Thursday 19 May 2022

Fifty Two

A few people have said that the first anniversaries are the toughest following a death- memorably a friend with experience of this wrote in a card to us 'the first everything fucks'. Today is my birthday, my 52nd, and the first in our household since Isaac died. I haven't really been looking forward to it, it feels like it will bring a lot up. Isaac loved a birthday, he always had a list of activities which had to be observed. He insisted on any of our birthdays that the Happy Birthday banner being hung up in the kitchen, that presents be placed in a pile on the kitchen table, that there must be a card with a monkey on it (always, every time) and cake and candles at tea. Having my first birthday without him feels very sad, another reminder of his absence and our loss. It's another thing we have to go through though, there's no avoiding it and I guess there will come a time when it feels less painful.

Today is also the day of two other significant birthdays shared with friends, one (Daisy) turning eighteen and the other (Sophie) turning fifty. Happy birthday to you both (although I'd be surprised if either of them read this). 

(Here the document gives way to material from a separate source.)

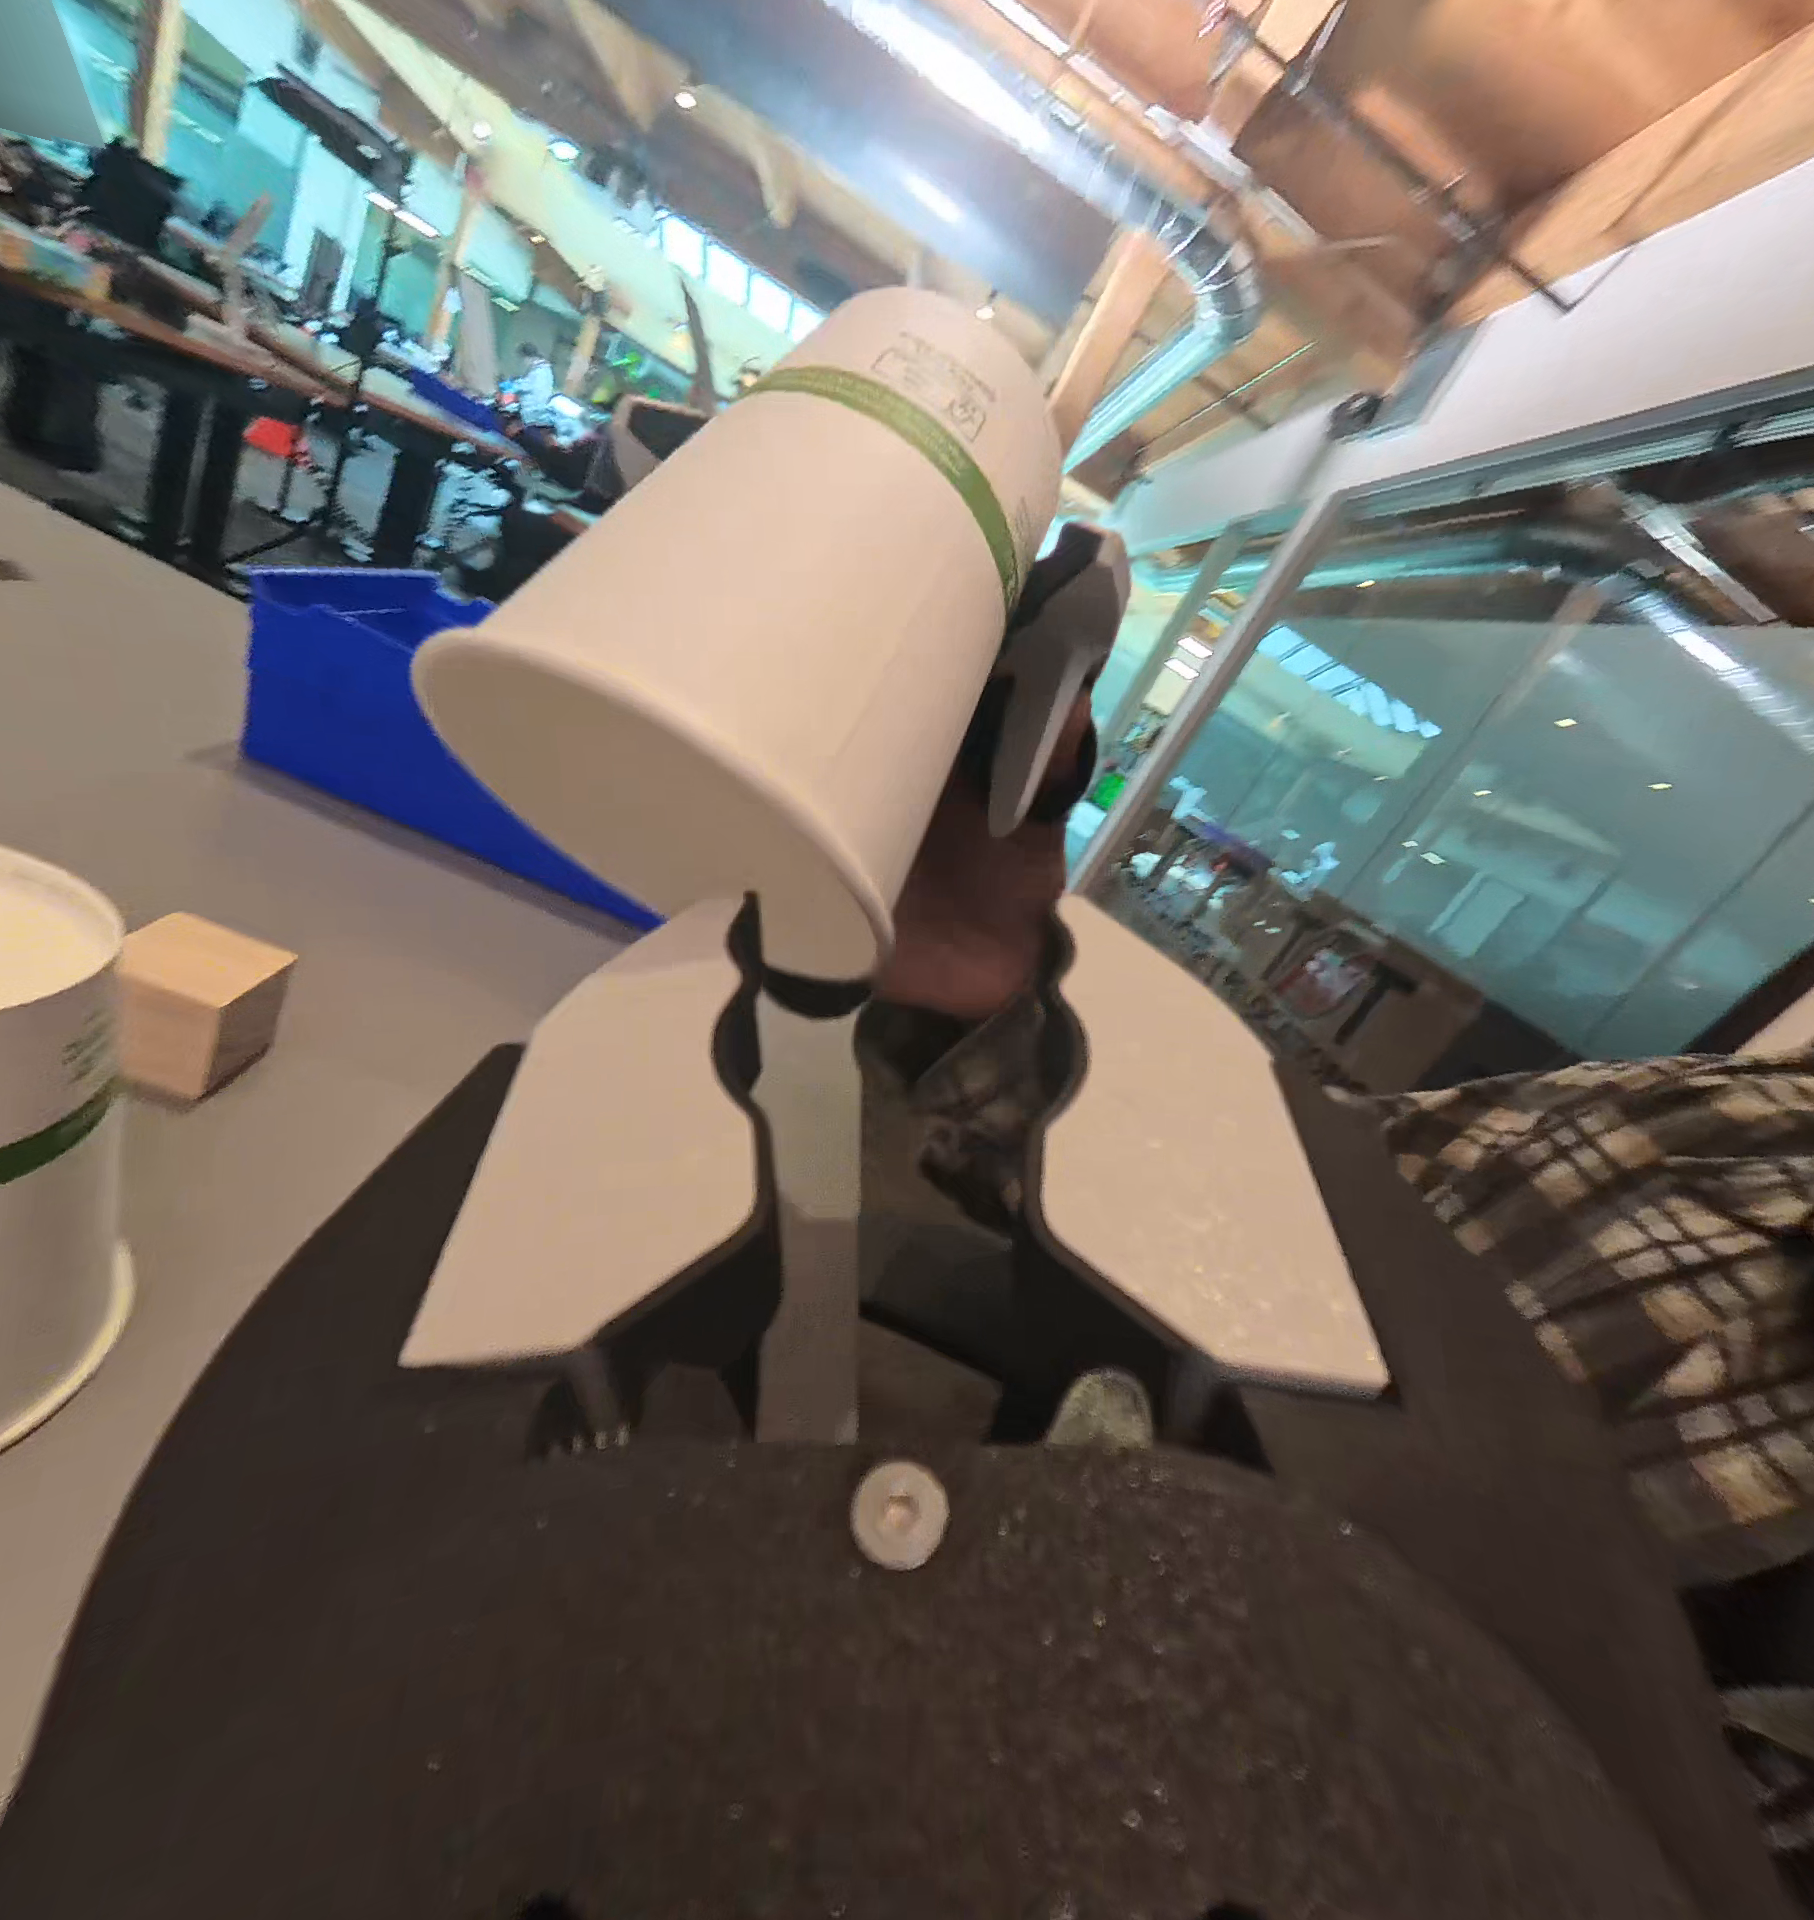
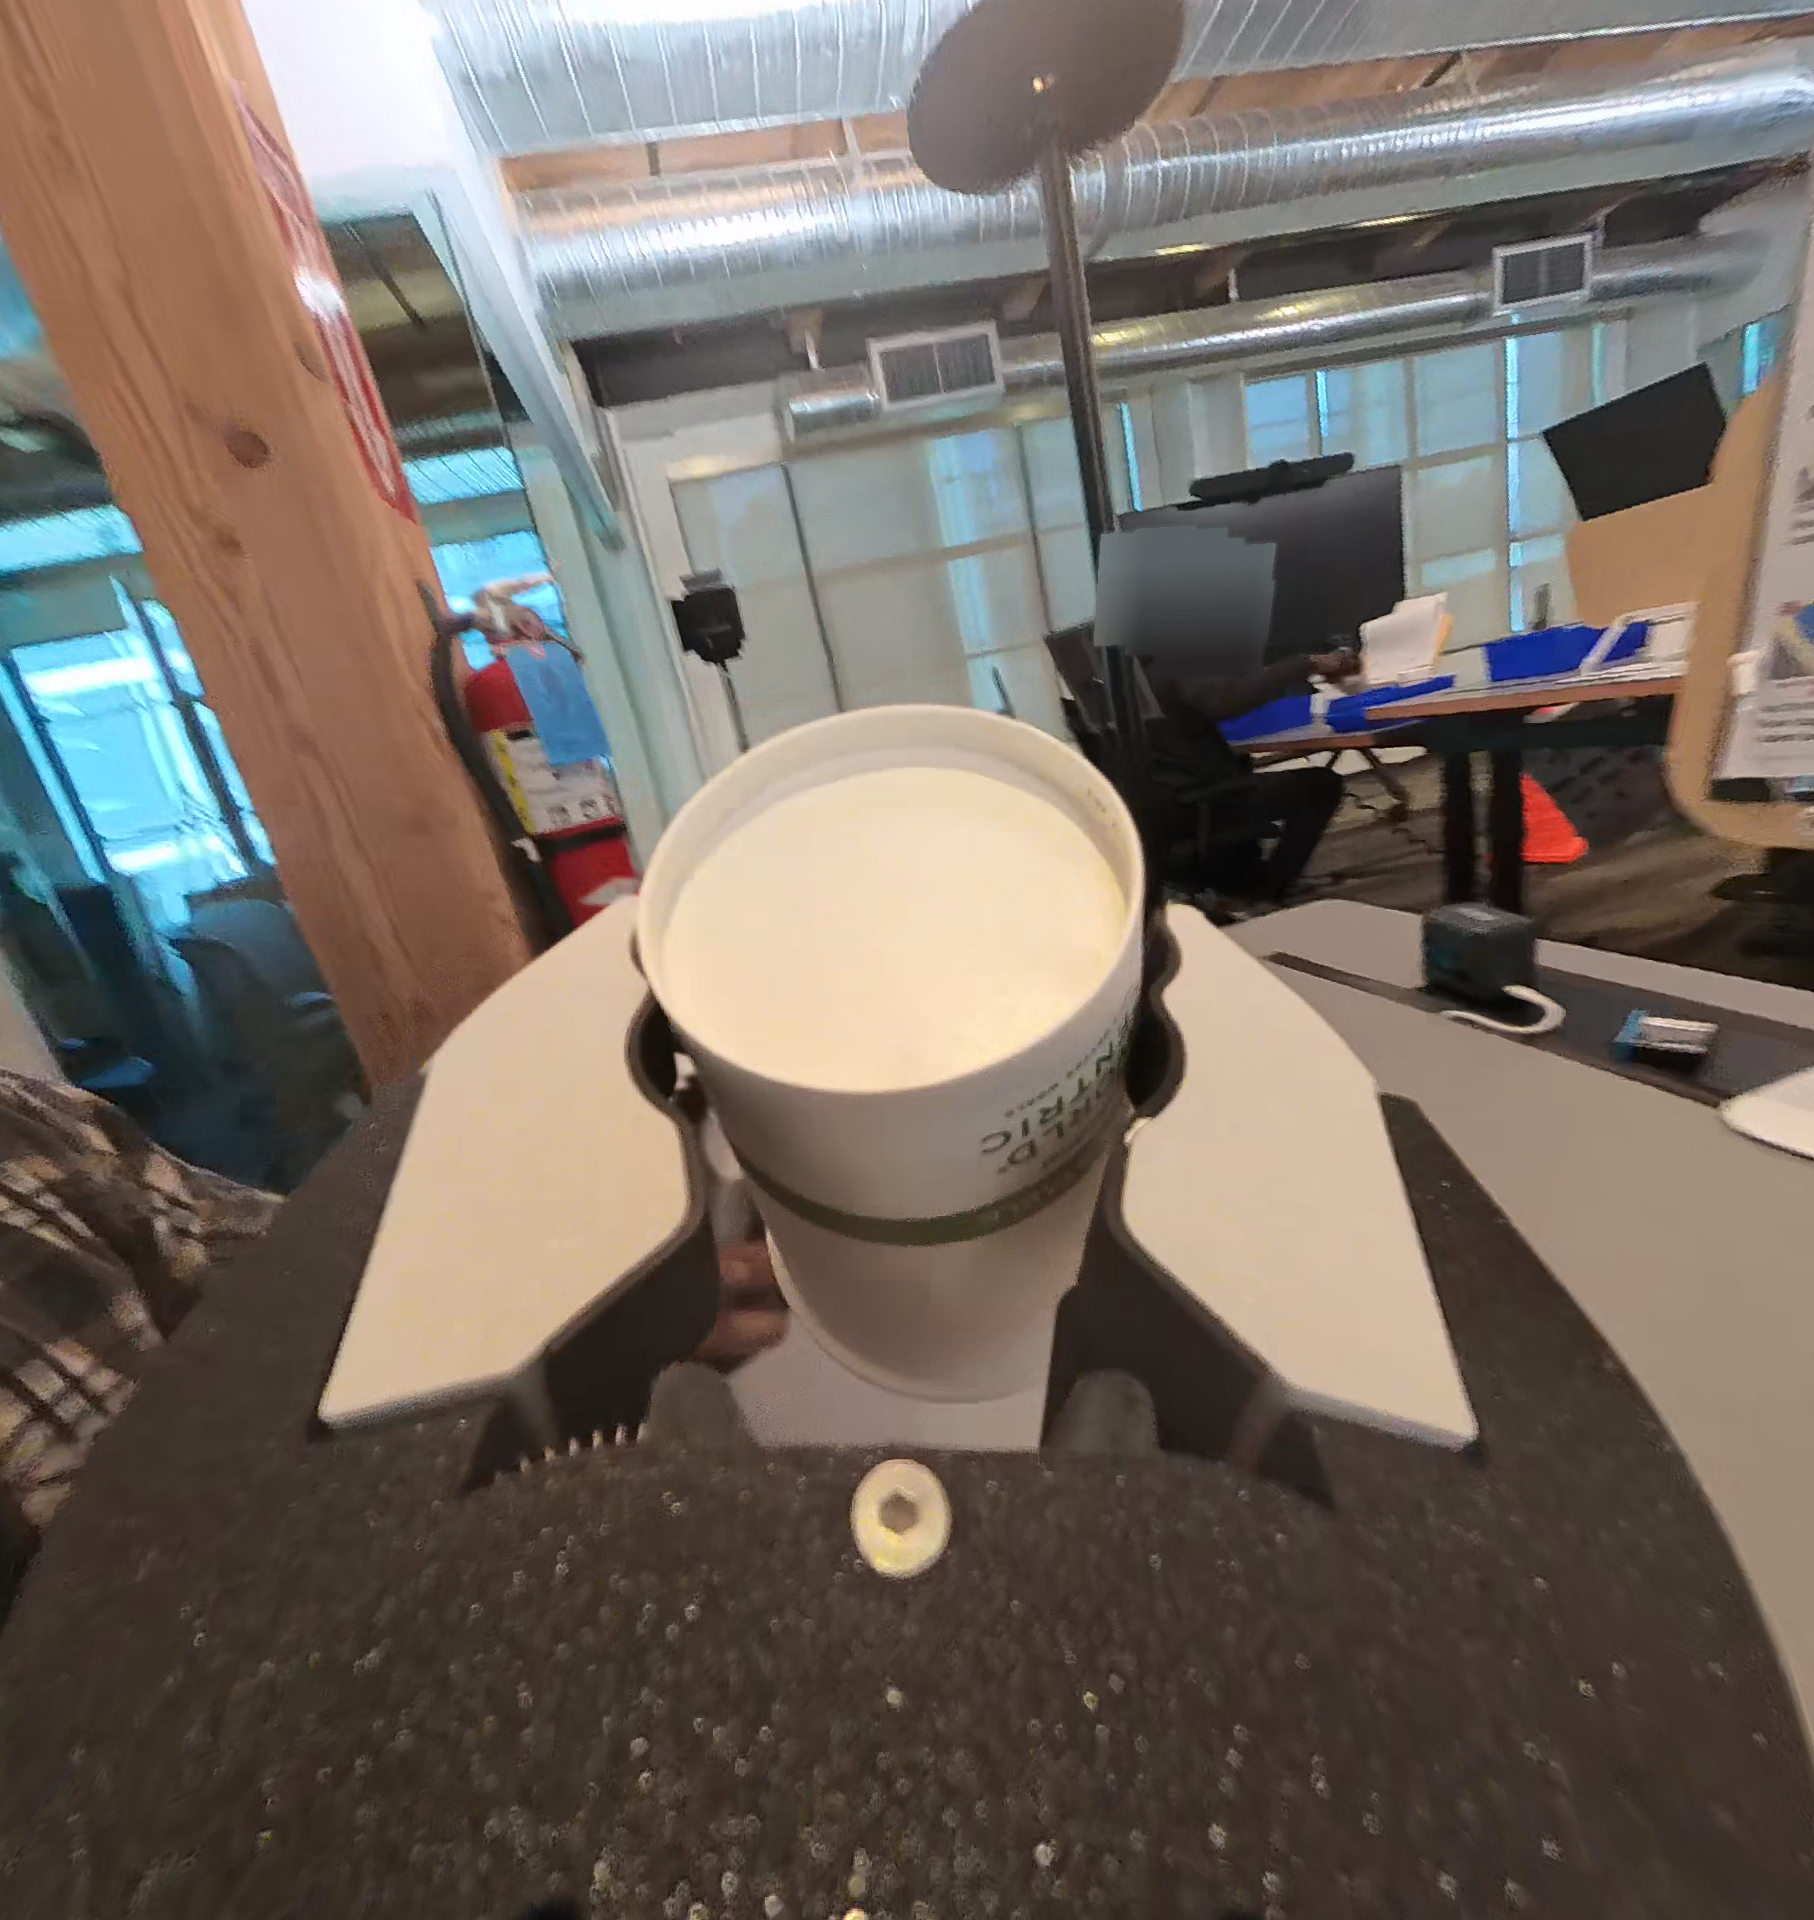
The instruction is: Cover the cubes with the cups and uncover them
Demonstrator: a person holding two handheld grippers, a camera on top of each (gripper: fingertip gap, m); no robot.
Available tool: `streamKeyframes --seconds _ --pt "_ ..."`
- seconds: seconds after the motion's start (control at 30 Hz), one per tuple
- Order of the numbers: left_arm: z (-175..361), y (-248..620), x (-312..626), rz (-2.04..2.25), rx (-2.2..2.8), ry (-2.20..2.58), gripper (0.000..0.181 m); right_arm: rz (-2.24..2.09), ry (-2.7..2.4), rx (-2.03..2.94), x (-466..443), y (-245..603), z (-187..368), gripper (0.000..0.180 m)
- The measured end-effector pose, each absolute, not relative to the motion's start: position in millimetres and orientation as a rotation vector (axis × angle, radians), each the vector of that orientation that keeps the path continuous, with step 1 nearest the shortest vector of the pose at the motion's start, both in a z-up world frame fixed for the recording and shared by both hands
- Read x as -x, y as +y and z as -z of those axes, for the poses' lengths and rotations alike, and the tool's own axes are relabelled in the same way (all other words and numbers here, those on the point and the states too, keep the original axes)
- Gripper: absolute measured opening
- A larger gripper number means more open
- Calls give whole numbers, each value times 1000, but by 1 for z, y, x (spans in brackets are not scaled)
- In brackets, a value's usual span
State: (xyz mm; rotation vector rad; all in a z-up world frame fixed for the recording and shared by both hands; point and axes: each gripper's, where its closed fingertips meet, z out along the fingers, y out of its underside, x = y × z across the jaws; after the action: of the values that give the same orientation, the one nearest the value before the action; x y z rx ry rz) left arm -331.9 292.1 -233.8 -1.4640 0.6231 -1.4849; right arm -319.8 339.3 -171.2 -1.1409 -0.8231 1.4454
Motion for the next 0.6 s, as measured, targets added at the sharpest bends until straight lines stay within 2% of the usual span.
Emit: streamKeyframes --seconds 0.1,0.17,0.27,0.6 --pt "237 298 346 1339 1523 603 70 -1243 -882 1198 303 364 173 86" --pt "235 299 362 1254 1531 589 74 -1056 -928 1266 291 390 185 86" --pt "222 297 390 1174 1503 554 71 -898 -952 1364 277 427 210 86" --pt "167 280 451 943 1345 537 64 -873 -874 1608 274 482 296 86"
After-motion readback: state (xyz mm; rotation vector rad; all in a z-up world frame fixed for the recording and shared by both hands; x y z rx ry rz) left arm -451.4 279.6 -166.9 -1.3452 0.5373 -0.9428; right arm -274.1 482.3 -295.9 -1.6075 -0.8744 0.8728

52nd Street were a jazz/ funk/ r 'n' b band who signed to Factory, active around Manchester when the 70s turned into the 80s. Bassist Derek Johnson is the brother of A Certain Ratio's drummer Donald and after being seen at Band On The Wall by Rob Gretton they became a Factory act. Tony Wilson had them on Granada Reports twice, they recorded at Strawberry Studios and eventually, as major label A&M came sniffing around the group, they were managed by Lindsay Reade (Tony Wilson's wife/ ex- wife and one of the unsung women at the Factory HQ on Palatine Road). In 1983 they released one of Factory's bona fide classic singles of the period, Cool As Ice (although strictly speaking it didn't come out in the UK, being released on Factory Benelux in Europe and the USA). Produced by Donald Johnson with Bernard Sumner programming the synth (and under the name Be Music, the catch all production title for any New Order productions of other groups whether it was Bernard, Stephen, Gillian or Hooky individually or collectively, often with Donald at the desk as well). Cool As Ice is  uptempo, dancefloor heaven, synths bubbling away and plenty of '83 electro energy. It's easy to imagine Madonna covering it a few years later. Play it back to back with the other great Factory singles from 1983 and 1984- Marcel King's Reach For Love, Section 25's Looking From A Hilltop, Quando Quango's Love Tempo- and its clear that New Order isn't the only story being written at Palatine Road and on Whitworth Street.